Directions for this task → Output all of the material beneath this line exactly as it is.

Exercise data →

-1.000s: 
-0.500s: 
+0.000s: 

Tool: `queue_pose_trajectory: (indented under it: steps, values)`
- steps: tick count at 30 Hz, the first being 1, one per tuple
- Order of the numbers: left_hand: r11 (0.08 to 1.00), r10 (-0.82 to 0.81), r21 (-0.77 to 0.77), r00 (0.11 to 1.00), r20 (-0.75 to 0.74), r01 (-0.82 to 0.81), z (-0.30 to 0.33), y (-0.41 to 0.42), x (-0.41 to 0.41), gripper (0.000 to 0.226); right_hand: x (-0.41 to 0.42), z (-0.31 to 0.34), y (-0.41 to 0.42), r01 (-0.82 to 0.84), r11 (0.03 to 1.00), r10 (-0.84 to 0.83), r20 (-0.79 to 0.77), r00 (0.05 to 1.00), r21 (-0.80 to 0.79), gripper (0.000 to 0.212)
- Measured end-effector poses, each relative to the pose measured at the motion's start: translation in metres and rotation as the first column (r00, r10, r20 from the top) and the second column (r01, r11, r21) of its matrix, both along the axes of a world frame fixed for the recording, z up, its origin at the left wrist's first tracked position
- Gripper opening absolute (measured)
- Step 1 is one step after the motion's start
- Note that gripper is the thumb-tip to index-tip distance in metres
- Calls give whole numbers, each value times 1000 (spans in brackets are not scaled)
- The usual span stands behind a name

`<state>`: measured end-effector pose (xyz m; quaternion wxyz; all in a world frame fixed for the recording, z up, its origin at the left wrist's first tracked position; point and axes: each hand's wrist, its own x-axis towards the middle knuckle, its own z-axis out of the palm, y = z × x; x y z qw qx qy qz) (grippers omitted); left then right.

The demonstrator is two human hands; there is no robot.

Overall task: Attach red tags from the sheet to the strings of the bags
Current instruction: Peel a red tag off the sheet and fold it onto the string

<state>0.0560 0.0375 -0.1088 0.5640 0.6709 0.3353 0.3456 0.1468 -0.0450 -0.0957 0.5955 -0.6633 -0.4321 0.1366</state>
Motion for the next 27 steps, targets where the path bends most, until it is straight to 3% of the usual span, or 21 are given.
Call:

Written solution →
-1.000s: 
-0.500s: 
+0.000s: 

Tool: `queue_pose_trajectory: (indented under it: steps, values)`
- steps: tick count at 30 Hz, the first being 1, one per tuple
- Order of the numbers: left_hand: r11 (0.08 to 1.00), r10 (-0.82 to 0.81), r21 (-0.77 to 0.77), r00 (0.11 to 1.00), r20 (-0.75 to 0.74), r01 (-0.82 to 0.81), z (-0.30 to 0.33), y (-0.41 to 0.42), x (-0.41 to 0.41), gripper (0.000 to 0.226); right_hand: x (-0.41 to 0.42), z (-0.31 to 0.34), y (-0.41 to 0.42), r01 (-0.82 to 0.84), r11 (0.03 to 1.00), r10 (-0.84 to 0.83), r20 (-0.79 to 0.77), r00 (0.05 to 1.00), r21 (-0.80 to 0.79), gripper (0.000 to 0.212)
- Measured end-effector poses, each relative to the pose measured at the motion's start: translation in metres and rotation as the first column (r00, r10, r20 from the top) and the second column (r01, r11, r21) of its matrix, both along the axes of a world frame fixed for the recording, z up, its origin at the left wrist's first tracked position
- Gripper opening absolute (measured)
- Step 1 is one step after the motion's start
- Note that gripper is the thumb-tip to index-tip distance in metres
- Calls give whole numbers, each value times 1000 (spans in brackets are not scaled)
- The usual span stands behind a name

`<state>`: measured end-effector pose (xyz m; quaternion wxyz; all in a world frame fixed for the recording, z up, its origin at the left wrist's first tracked position; point and axes: each hand's wrist, its own x-axis towards the middle knuckle, its own z-axis out of the palm, y = z × x; x y z qw qx qy qz) (grippers omitted); left then right.

The demonstrator is two human hands; there is no robot.

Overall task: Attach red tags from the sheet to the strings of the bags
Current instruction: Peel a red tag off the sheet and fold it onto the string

<state>0.0560 0.0375 -0.1088 0.5640 0.6709 0.3353 0.3456 0.1468 -0.0450 -0.0957 0.5955 -0.6633 -0.4321 0.1366</state>
Motion for the next 27 steps, targets where the path bends most, until it is straight to 3% of the usual span, or 21 are given.
Call:

With this, the exercise is done.